The US Federal Reserve poured cold water on speculation that a surprise hike to its emergency lending rate signalled a change in monetary policy, saying borrowing costs in the economy would remain low.

The president of the New York Fed, William Dudley, said the central bank's pledge to keep benchmark borrowing costs low for an extended period of time “is still very much in place.”

The Fed raised its discount rate by a quarter percentage point to 0.75% late Thursday, after the close of US financial markets. Three Fed officials on Thursday evening had also stressed that the move did not represent a tightening of US monetary policy.
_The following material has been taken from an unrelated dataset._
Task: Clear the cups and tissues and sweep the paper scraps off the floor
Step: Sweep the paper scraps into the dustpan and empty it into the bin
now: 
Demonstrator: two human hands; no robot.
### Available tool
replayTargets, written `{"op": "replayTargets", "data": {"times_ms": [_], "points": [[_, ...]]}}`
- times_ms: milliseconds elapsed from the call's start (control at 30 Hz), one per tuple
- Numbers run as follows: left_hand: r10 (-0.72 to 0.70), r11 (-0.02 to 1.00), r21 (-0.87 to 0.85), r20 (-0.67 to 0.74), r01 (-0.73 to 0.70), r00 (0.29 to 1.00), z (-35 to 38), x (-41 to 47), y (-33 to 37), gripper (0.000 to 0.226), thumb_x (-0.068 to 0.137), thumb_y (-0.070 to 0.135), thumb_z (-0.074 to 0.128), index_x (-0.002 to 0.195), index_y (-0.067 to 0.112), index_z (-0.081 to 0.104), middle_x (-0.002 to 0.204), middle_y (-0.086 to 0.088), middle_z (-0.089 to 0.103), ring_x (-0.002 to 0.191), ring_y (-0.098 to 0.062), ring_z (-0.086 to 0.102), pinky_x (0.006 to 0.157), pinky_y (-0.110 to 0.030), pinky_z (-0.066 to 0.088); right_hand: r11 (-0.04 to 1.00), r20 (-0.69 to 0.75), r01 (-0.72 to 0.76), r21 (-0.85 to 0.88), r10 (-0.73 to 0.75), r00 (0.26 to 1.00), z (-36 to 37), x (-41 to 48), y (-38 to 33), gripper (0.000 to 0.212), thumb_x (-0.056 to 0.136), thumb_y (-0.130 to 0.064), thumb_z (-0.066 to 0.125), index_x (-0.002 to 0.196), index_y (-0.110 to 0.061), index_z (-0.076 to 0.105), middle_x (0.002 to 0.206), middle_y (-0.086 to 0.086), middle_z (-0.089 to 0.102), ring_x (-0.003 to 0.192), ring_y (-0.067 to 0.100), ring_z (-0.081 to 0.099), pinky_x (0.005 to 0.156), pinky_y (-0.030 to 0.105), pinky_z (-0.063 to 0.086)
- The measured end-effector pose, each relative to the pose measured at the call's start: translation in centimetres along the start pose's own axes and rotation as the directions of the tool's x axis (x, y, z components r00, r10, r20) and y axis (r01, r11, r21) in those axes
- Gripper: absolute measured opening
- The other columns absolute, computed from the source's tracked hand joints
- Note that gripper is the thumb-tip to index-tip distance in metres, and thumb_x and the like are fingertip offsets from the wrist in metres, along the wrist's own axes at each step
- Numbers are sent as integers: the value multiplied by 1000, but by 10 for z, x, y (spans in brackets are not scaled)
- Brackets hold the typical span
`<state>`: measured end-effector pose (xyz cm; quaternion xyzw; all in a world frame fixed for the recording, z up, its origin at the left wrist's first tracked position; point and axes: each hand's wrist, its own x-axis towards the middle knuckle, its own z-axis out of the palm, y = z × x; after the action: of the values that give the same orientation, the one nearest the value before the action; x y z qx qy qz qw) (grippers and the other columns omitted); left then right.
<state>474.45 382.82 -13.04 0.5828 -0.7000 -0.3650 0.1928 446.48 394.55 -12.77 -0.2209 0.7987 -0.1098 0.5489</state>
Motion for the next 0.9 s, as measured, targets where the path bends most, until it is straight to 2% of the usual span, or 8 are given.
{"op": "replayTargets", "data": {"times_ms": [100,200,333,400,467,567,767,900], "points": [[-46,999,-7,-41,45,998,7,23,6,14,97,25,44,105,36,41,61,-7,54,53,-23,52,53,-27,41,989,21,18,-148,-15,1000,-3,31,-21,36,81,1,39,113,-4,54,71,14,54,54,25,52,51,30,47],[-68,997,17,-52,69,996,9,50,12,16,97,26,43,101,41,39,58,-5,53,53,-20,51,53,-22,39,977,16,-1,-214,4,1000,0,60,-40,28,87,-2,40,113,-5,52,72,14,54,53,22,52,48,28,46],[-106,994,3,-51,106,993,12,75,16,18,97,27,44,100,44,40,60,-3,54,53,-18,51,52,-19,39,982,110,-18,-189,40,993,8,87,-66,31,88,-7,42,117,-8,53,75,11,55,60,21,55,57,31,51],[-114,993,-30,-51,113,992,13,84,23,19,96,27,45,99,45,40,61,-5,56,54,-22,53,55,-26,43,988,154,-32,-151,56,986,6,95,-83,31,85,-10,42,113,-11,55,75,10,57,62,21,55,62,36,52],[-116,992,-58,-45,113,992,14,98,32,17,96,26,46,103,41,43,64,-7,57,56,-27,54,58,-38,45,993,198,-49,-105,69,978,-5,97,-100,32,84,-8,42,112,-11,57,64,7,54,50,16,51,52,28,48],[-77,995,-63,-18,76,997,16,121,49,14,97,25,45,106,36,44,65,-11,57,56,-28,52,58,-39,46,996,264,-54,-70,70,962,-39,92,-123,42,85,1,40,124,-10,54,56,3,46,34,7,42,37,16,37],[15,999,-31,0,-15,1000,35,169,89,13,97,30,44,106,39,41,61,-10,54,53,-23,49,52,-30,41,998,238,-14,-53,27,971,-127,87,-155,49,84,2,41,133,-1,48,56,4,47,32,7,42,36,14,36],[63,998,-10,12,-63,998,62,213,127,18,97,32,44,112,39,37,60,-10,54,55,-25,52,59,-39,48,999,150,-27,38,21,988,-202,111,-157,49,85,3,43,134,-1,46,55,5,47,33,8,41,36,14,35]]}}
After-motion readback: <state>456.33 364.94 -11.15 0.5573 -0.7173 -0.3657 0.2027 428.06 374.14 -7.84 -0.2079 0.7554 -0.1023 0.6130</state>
The US dollar jumped, US Treasury bond prices fell and stock futures slipped immediately after the discount rate hike, as investors bet the change represented the start of the Fed's retreat from its easy money policy. Stocks initially fell further, but reversed course as investors saw the rate hike as a sign of strength in the economy.

Dudley, speaking at a conference in San Juan, Puerto Rico, described Thursday's decision to lift the discount rate -- at which banks can borrow from the Fed -- as a small technical change that carried no broader signals about US monetary policy.

The benchmark federal funds rate for overnight inter-bank borrowing, the Fed's chief monetary policy tool, remains pegged near zero percent, an all-time low.

Though Fed Chairman Ben Bernanke last week had said that the US central bank could soon raise the discount rate, markets had not expected the Fed to act so quickly. The timing of the move on Thursday, after the US stock market had closed and well ahead of the central bank's March 16 policy meeting, prompted investors to price in a greater chance of a rise in the federal funds rate late this year.

Thursday's move was the first increase in any of the Fed's lending rates since the financial crisis blew up in 2007 and the first rate change since December 2008.

The government reported that US consumer prices excluding food and energy fell last month for the first time since 1982, helping government bond prices reverse some of the losses booked after Thursday's discount rate hike.

On Thursday, St. Louis Federal Reserve Bank President James Bullard said investors' belief in the high probability of a rise in the Fed's benchmark rate this year was “overblown” and that the discount rate rise should not be seen as a policy signal.

Also on Thursday Dennis Lockhart, president of the Atlanta Fed, said in a speech that “monetary policy, as evidenced by the fed funds rate target, remains accommodative,” which he said “is necessary to support a recovery that is in an early stage and, in my view, still fragile.”
 

Categories: Economy, United States.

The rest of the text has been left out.